200 female workers to be affected

– massive protest, one-day strike for this morning

Enmore Estate closure

Two weeks after the announced closure of the East Demerara (Enmore) Estate, more far-reaching consequences are being exposed. Ahead of a “massive” protest planned for the Estate’s factory this morning, Guyana Times was on Monday informed that some 200 female workers attached to the entity stood to be directly affected.
This publication understands that at the Estate, some 40 women engage in weeding tasks while another 40 are part of the “creole gang”. It was disclosed that several women work as cleaners in the factory’s offices, while 17 are attached to the packaging plant. More alarming, it was further related that the majority of these women are married to cane cutters, which means that both parents of many households stand to be unemployed.
These issues will be highlighted in this morning’s protest that workers have planned. It is expected that the wives and other family members of sugar workers will come out in their numbers to voice collective condemnation of the decision to close the Estate which was confirmed by Agriculture Minister Noel Holder when he presented Government’s white paper on the industry’s future on May 8.
This publication has been told that workers and families in the East Coast Demerara communities of Buxton, Annandale, Cane Grove, Enmore, Success, Ogle, Lusignan, Enterprise, Foulis, Bare Root, Mahaica and Lusignan all stand to suffer from the imminent shutdown.
An official attached to the East Demerara Estate disclosed that workers intend to engage in the massive one-day strike action. This may significantly alter the Estate’s optimum output, as it was also revealed that production for the current crop would miss the projected target. Uitvlugt Estate also missed its target earlier this year.
When this newspaper had visited a group of community members at a small market at Enterprise, East Coast Demerara earlier this month, they highlighted their worry over the entity’s closure. In fact, a few sellers in the area had noted that community members had already began to reduce their spending, which mirrored the situation at Wales, West Bank Demerara last year when residents there had also reduced buying goods upon the announcement that the Wales Sugar Factory would be shut down.
Mayaram Sundar, a harvester and father of two, had noted the hardships his family would face, saying that his son’s education may be held up if he could not find the means to support him.
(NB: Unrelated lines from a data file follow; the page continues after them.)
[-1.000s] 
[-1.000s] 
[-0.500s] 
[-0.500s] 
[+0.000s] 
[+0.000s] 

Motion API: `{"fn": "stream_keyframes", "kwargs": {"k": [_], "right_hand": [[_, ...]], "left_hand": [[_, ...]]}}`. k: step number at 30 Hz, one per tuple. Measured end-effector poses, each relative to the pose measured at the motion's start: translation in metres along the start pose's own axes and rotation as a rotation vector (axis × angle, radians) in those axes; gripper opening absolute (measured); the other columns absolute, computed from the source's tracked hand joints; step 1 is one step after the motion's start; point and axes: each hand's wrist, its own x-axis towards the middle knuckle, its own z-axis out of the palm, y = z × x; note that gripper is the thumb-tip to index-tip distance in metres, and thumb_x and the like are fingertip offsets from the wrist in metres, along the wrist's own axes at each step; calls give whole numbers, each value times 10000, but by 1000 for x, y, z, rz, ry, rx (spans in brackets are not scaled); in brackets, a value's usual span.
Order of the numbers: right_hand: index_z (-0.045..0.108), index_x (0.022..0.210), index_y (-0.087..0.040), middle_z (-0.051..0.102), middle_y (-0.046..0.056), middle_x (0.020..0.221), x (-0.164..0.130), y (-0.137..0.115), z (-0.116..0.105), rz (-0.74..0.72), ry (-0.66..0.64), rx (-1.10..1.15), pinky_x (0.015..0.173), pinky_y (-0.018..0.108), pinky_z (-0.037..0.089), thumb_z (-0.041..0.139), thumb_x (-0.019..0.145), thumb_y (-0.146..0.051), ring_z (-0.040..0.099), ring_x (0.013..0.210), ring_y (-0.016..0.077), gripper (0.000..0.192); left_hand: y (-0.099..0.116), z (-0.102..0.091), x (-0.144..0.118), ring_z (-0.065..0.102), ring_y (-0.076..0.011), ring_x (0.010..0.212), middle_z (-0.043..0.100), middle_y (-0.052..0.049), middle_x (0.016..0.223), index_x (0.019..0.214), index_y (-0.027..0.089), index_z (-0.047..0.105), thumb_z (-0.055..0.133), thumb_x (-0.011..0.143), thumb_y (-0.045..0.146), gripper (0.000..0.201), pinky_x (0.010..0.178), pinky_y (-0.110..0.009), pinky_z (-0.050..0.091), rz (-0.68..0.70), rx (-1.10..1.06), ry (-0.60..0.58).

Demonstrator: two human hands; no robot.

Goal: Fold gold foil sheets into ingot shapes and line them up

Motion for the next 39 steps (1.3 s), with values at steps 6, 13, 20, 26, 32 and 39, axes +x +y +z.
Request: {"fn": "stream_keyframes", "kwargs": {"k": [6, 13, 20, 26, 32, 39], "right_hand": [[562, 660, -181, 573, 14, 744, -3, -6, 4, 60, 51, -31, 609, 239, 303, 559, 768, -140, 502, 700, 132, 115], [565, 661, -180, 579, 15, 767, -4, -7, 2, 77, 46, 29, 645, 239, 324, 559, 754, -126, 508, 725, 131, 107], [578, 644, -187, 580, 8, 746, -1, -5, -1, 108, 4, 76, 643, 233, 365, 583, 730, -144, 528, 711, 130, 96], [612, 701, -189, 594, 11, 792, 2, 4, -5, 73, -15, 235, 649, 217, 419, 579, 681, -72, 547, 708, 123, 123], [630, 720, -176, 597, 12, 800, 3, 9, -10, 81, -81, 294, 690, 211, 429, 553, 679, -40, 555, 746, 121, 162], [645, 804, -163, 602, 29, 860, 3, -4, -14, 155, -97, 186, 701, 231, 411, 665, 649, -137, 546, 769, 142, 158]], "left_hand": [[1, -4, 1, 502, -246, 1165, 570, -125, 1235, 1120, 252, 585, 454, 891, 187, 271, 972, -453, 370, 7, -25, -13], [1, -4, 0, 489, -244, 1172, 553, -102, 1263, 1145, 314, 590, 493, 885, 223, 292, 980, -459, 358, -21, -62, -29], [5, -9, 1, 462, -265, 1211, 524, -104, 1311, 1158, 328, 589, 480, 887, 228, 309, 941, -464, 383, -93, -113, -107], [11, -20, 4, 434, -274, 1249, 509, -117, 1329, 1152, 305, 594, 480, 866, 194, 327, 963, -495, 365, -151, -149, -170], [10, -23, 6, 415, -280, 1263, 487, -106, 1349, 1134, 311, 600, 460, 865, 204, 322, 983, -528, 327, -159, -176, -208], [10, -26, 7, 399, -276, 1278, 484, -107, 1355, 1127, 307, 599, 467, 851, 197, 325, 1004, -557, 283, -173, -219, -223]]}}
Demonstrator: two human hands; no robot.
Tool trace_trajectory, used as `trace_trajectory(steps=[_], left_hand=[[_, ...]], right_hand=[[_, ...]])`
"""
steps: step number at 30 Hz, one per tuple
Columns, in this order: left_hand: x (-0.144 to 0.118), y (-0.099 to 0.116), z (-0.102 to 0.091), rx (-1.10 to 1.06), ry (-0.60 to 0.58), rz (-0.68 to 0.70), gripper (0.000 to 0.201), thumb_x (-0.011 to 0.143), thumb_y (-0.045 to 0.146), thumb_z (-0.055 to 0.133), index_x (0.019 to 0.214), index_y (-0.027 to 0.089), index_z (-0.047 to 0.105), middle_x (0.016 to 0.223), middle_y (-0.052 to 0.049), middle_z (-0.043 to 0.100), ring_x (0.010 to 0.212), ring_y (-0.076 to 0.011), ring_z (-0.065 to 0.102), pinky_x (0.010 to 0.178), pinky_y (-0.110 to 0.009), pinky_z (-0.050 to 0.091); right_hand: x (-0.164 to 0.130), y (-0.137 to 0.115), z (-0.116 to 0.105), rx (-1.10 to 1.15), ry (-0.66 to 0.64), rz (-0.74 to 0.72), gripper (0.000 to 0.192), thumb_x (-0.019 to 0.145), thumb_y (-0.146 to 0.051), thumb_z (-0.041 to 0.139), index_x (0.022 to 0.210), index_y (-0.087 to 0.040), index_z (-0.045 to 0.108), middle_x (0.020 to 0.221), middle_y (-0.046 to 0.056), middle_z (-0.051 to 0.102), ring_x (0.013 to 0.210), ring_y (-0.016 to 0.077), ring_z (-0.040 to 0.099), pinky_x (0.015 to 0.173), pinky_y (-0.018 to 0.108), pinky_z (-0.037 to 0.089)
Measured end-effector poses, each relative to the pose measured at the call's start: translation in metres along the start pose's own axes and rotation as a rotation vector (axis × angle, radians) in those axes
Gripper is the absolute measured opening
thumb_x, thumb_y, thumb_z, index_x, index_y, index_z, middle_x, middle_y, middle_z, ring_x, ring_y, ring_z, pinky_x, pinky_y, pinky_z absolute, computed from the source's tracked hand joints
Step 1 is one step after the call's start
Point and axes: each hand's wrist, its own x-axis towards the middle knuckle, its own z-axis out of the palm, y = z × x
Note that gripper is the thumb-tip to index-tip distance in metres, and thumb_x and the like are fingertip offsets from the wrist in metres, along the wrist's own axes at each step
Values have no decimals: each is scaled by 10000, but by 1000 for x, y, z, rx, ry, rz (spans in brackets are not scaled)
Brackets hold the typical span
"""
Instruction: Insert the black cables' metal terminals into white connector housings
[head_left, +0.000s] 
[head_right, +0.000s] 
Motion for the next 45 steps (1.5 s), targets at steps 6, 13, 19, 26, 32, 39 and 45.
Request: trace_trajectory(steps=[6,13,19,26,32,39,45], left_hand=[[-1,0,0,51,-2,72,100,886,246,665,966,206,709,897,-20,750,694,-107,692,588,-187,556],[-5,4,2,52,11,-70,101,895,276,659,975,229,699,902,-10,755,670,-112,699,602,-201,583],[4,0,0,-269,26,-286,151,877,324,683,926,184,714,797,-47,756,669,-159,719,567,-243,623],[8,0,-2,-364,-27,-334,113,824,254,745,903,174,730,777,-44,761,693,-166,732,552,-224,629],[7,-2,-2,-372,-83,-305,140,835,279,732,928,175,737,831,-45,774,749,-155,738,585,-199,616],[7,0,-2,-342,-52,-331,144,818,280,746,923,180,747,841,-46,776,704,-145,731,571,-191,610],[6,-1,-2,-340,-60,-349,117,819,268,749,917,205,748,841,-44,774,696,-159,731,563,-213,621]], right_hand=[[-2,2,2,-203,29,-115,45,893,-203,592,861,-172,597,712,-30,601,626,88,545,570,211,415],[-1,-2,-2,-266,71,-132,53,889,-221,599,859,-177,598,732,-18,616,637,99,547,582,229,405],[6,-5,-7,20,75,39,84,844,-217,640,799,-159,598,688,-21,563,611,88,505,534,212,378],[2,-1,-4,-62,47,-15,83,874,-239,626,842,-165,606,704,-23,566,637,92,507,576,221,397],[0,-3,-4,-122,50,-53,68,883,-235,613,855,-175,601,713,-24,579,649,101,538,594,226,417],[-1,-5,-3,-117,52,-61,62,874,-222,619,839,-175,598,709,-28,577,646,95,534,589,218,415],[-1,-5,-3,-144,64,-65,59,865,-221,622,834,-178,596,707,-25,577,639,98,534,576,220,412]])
He had also suggested that severance pay was a temporary benefit.
“If you say you will pay severance, how long will the severance last?” Sundar had questioned.
“Tolly” (only name given), a greens and provisions vendor and mother of six, had stressed that she was already facing challenges.
“I have six children to maintain and [buying and selling greens] is the only thing I does do here. I got children going to school; books very expensive and passage for them to go to school so I would like if the Estate could not close down,” she appealed.
When the Agriculture Minister had presented the white paper on the future of the industry in Parliament, he had told the House by the end of 2017, the Guyana Sugar Corporation (GuySuCo) will have three estates: Blairmont on the West Bank of Berbice, Albion-Rose Hall in East Berbice and the Uitvlugt-Wales Estate in West Demerara.
“…the Enmore Factory will be closed at the end of 2017 when all cane would be harvested. The East Coast Estates would be earmarked for diversification,” the Minister had stated.
Guyana Agricultural and General Workers Union (GAWU) President Komal Chand had long contended that Government had not conducted any social impact studies before it had opted to close estates. The GAWU President reiterated this position on Monday. In December 2016, sugar operations ended at the Wales Estate.